DM: You indicate that the website is in beta. What was the reason for calling this a "beta" launch, as the maps look fairly complete?
SR/AG: The "beta" version of the map was launched in October 2008. We conducted a webinar with a small group (three dozen people) of community leaders, GIS experts and local planning agencies to walk people through the site and seek their feedback. Since some of the mapping tools were relatively new (such as the transparencies), we wanted to "kick the tires" before doing a more public launch. The beta site was accessed by more than 300 people worldwide, including high school students, local public officials and agency staff, community leaders and industry representatives. We were able to incorporate their feedback before the site was officially announced in December 2008.
The map at www.longislandindexmaps.org is a public version, no longer in beta.
DM: Does the funding organization, the Rauch Foundation, have a public/non-profit relationship with Nassau County to support this activity? Please explain more about the relationship.
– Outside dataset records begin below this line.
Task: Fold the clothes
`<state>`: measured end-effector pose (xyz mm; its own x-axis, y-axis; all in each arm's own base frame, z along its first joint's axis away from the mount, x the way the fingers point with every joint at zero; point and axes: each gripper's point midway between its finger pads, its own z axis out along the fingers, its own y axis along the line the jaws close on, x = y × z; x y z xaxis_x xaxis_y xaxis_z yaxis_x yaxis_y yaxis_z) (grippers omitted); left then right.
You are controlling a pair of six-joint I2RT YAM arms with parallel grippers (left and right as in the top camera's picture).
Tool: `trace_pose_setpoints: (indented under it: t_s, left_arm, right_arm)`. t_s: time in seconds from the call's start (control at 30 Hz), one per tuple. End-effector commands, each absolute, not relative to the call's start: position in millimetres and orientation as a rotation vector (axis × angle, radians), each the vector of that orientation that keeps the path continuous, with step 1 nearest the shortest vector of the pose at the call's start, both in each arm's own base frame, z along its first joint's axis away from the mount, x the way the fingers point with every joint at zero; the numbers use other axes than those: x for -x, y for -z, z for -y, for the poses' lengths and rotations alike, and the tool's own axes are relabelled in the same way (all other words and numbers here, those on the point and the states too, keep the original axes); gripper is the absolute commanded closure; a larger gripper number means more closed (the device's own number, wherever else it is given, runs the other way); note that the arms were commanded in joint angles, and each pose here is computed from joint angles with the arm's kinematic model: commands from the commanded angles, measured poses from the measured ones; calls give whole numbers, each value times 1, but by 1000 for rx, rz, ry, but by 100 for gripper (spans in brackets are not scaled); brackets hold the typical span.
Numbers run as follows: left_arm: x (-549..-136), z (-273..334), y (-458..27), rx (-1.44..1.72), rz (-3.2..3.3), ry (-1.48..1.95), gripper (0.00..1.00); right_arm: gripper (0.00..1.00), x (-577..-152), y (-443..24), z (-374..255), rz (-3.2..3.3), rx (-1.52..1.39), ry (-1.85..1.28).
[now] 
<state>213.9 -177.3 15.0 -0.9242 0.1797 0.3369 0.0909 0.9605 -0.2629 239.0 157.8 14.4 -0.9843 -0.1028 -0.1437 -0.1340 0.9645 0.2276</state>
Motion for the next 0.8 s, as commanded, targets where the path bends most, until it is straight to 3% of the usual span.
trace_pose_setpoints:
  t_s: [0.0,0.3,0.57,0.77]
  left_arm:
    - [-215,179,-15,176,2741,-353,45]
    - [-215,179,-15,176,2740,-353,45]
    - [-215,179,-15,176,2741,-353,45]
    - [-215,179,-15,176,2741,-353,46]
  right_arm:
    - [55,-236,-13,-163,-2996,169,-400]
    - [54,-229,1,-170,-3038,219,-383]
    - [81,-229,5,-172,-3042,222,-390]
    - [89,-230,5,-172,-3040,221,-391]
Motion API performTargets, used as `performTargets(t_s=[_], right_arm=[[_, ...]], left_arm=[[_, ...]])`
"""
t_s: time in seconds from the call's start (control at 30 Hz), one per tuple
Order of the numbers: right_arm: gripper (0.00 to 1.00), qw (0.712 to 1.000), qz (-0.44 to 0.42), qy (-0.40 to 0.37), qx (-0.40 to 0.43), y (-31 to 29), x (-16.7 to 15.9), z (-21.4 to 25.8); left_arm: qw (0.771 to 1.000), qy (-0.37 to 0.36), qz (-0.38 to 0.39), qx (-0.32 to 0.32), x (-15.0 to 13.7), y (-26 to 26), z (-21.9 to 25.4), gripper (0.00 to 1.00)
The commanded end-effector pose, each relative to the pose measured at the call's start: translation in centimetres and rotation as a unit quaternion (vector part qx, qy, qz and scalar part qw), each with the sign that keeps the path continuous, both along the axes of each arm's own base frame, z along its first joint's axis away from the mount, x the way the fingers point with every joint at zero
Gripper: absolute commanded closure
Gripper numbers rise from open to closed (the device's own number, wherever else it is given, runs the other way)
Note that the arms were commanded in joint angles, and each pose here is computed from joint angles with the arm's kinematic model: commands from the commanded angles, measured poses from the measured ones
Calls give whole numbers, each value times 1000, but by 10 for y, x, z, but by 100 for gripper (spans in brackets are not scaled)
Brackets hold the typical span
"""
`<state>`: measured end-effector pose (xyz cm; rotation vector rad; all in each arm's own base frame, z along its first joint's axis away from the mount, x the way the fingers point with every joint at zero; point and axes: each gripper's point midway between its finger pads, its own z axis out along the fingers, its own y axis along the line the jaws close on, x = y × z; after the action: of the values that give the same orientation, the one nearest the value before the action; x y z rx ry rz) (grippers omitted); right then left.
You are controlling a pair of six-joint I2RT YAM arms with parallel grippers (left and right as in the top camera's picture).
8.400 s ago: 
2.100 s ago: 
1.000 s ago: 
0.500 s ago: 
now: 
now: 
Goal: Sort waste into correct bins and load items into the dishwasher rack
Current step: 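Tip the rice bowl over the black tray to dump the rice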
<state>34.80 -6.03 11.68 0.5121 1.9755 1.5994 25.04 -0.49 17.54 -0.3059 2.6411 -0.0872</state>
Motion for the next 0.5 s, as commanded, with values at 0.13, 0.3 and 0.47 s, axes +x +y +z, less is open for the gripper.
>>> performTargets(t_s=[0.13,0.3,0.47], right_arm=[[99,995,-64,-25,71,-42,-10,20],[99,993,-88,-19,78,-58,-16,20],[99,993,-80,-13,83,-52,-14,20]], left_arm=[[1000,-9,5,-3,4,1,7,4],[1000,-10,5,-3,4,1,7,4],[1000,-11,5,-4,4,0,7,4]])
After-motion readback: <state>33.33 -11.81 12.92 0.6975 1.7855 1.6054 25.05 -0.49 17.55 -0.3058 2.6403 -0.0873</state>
SR/AG: The Rauch Foundation does not have an official relationship with either Nassau County or Suffolk County. For the mapping project, both counties provided access to parcel-level land use data - GIS boundary files and parcel attributes - on a licensed basis. It is the first time that real property data from both counties have been combined and presented online in an interactive, thematic map format. We plan to continue working closely with county officials to access other data, as well as ongoing parcel updates.
DM: What is the three- or five-year vision for the Long Island Index? How will it develop further and what geographic data are you seeking next to incorporate online?
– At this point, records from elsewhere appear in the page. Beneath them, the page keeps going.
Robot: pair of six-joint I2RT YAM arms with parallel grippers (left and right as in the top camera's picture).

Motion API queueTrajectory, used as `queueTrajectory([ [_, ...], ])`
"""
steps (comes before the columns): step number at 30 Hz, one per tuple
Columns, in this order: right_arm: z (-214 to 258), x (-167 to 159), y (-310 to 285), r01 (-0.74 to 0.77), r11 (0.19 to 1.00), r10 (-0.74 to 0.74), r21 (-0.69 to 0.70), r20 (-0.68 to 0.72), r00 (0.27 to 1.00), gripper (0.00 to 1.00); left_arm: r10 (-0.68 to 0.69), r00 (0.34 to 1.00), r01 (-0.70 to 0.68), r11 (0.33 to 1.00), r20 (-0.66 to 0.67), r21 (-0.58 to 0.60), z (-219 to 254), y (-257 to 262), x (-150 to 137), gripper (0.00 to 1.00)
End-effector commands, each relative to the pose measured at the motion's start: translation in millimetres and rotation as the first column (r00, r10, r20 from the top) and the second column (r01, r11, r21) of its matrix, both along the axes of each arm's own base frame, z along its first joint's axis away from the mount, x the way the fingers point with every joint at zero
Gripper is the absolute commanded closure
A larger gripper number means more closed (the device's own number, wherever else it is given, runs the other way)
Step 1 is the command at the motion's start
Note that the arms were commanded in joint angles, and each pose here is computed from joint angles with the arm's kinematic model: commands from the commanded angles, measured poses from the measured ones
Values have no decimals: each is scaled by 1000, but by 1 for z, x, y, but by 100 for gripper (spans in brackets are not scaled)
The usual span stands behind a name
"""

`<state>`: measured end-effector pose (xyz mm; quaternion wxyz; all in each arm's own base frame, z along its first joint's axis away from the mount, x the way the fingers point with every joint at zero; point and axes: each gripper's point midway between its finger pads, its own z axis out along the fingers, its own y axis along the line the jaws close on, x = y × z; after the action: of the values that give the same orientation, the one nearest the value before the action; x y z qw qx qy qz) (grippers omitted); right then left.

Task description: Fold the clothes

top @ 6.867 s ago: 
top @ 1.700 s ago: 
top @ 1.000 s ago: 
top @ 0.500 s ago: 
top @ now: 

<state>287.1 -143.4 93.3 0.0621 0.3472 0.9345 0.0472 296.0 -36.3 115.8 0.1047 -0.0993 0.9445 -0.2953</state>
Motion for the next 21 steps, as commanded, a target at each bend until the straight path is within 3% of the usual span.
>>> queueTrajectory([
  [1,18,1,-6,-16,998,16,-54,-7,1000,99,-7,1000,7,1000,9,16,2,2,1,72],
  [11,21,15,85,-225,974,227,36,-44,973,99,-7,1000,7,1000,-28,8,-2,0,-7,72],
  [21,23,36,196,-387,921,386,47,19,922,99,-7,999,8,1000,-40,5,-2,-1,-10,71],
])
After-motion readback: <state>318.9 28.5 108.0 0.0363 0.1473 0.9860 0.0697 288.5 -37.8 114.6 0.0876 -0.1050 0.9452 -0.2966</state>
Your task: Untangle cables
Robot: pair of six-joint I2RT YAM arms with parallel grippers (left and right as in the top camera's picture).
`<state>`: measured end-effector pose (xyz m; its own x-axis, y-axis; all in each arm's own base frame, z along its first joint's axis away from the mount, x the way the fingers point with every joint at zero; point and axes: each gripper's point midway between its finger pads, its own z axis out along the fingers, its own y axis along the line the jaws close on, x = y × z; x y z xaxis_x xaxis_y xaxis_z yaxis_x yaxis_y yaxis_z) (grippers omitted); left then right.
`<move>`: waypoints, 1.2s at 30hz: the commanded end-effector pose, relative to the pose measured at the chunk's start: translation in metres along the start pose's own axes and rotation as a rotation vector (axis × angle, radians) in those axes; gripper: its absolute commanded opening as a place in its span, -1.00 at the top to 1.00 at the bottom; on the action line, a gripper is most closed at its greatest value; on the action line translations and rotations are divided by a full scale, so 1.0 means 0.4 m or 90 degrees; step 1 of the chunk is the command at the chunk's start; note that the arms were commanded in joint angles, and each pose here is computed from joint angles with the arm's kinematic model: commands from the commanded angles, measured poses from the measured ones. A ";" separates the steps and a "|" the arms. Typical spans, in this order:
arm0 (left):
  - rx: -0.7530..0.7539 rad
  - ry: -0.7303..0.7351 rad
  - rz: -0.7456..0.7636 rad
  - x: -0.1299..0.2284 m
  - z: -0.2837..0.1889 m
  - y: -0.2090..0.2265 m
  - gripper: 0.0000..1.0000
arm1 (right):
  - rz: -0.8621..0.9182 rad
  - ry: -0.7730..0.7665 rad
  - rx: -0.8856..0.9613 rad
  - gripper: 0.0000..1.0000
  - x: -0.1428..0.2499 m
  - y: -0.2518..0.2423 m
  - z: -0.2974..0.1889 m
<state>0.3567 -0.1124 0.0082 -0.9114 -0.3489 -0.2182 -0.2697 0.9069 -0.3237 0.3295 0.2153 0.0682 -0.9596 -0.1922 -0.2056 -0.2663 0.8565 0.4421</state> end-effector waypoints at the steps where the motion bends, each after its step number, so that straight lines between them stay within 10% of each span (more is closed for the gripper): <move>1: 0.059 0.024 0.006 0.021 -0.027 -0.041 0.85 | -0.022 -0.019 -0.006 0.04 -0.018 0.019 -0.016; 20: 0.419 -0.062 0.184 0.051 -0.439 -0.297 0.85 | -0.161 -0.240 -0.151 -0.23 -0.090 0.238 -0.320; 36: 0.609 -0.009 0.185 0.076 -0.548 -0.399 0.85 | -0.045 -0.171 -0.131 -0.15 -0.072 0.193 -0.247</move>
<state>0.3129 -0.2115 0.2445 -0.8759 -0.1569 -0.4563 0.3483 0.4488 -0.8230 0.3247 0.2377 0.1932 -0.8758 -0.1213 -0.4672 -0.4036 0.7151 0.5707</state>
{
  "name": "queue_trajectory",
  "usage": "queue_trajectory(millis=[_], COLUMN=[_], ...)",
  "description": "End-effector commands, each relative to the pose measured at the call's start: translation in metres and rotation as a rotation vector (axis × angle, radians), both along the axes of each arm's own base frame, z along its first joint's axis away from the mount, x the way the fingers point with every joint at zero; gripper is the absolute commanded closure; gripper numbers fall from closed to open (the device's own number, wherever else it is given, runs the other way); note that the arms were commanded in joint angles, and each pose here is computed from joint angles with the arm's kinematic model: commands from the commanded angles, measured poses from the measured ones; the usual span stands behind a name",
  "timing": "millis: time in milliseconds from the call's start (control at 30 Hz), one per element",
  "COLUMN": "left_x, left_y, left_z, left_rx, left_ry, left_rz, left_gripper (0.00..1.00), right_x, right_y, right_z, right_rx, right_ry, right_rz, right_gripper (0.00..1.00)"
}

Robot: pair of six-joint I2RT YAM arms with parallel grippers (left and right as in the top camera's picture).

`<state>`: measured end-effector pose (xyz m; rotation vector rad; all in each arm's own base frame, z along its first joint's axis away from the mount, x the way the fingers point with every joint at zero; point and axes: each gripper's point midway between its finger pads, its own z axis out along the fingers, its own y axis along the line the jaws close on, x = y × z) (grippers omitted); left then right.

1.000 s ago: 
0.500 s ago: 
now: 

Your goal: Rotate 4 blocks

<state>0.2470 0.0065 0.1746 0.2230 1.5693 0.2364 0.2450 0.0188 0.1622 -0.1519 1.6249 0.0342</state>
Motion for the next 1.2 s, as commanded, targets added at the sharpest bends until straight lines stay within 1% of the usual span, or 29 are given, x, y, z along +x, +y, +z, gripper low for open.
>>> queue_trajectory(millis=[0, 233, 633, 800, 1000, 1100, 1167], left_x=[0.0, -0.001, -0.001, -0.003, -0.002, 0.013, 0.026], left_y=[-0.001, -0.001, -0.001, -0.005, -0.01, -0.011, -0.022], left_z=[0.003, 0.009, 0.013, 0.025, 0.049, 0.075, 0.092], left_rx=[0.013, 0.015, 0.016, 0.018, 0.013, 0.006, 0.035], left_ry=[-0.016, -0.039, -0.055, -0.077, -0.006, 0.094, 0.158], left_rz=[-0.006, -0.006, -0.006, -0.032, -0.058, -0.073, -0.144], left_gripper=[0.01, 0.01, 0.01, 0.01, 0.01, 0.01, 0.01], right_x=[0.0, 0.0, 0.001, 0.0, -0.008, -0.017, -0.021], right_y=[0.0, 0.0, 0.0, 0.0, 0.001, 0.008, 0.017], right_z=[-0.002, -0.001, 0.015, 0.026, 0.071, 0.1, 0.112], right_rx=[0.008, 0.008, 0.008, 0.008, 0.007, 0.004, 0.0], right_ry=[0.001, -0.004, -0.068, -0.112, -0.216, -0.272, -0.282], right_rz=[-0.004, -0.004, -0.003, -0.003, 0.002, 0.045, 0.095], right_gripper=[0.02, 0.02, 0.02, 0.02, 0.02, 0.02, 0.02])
SR/AG: The Long Island Index publishes an annual report of indicators impacting the region. In January 2009 we will release our latest report and public opinion survey, with a focus on education. The interactive map will be updated with data related to education such as district-by-district analysis and individual school locations with links to detailed school "report cards" provided online by New York State. The goal is to use the interactive map to help reveal patterns of education funding and enrollment and how they might relate to housing characteristics, residential development, racial and ethnic diversity, and even public transportation options. We also expect to add information related to health, open spaces and brownfields.
In addition to new data, the Index map will incorporate updates to data we've already included in the maps as public agencies and others make this information available. Recent updates from the Census Bureau will be incorporated, as well as annual land use updates from Nassau and Suffolk counties.
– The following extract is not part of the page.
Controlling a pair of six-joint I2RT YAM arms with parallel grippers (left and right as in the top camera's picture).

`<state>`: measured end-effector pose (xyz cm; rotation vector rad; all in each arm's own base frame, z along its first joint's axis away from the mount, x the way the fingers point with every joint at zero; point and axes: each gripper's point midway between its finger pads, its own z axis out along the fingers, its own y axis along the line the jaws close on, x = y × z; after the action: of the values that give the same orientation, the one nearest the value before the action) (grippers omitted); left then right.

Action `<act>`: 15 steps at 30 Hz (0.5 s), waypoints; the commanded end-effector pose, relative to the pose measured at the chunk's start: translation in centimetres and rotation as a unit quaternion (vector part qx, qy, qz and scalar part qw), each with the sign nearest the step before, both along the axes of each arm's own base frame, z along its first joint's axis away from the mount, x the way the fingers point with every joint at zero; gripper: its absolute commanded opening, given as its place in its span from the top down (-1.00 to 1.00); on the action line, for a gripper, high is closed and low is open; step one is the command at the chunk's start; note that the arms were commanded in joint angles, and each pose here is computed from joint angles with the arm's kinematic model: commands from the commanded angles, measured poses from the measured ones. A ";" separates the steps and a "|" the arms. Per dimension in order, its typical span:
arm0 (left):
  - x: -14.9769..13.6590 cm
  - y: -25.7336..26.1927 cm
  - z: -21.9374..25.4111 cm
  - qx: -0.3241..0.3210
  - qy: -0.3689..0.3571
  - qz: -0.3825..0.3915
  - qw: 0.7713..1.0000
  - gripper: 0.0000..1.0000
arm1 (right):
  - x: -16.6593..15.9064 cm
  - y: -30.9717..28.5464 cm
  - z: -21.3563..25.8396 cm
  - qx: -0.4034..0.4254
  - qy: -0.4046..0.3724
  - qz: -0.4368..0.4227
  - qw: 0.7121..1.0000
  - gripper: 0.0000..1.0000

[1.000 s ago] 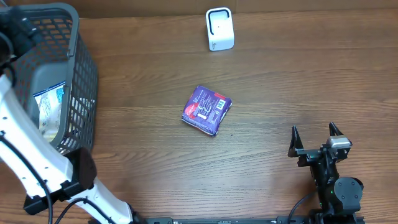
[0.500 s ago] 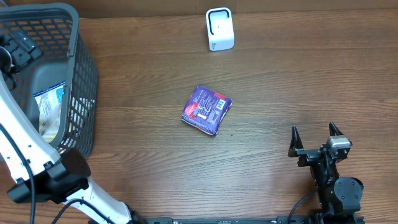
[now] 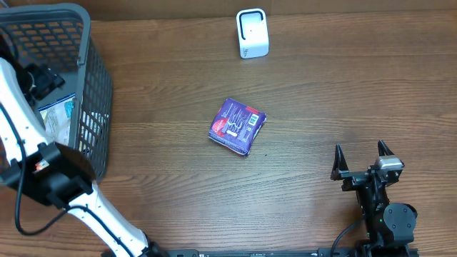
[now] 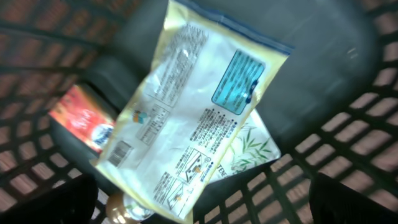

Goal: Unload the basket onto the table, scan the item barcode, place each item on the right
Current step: 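Reach into the basket and grasp the white-blue snack bag with left gripper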

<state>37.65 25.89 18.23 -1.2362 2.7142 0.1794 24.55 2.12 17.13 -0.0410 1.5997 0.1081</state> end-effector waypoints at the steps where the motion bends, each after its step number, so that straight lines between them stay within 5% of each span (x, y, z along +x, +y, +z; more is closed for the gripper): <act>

Above all, we want to avoid adding data to the maps just for the sake of adding data. It is important that the maps continue to help reveal relationships of interest to the Index. For example, the wealth of education statistics compiled by local districts as mandated by state and federal agencies can be overwhelming. Simply tossing all those data into the mix would be counter-productive, helping to obscure rather than enlighten the public's understanding of what lies at the heart of educational challenges and how to overcome them. We will strive to be strategic in how we further develop the maps, while also responding to feedback and requests from the public.
Editor's Note Steve Romalewski added the following clarification: "Technically, the CUNY Mapping Service didn't create the Index itself, only the interactive mapping feature for the Index. The Index project itself is a multi-year effort by the Rauch Foundation and others, of which we're only a part."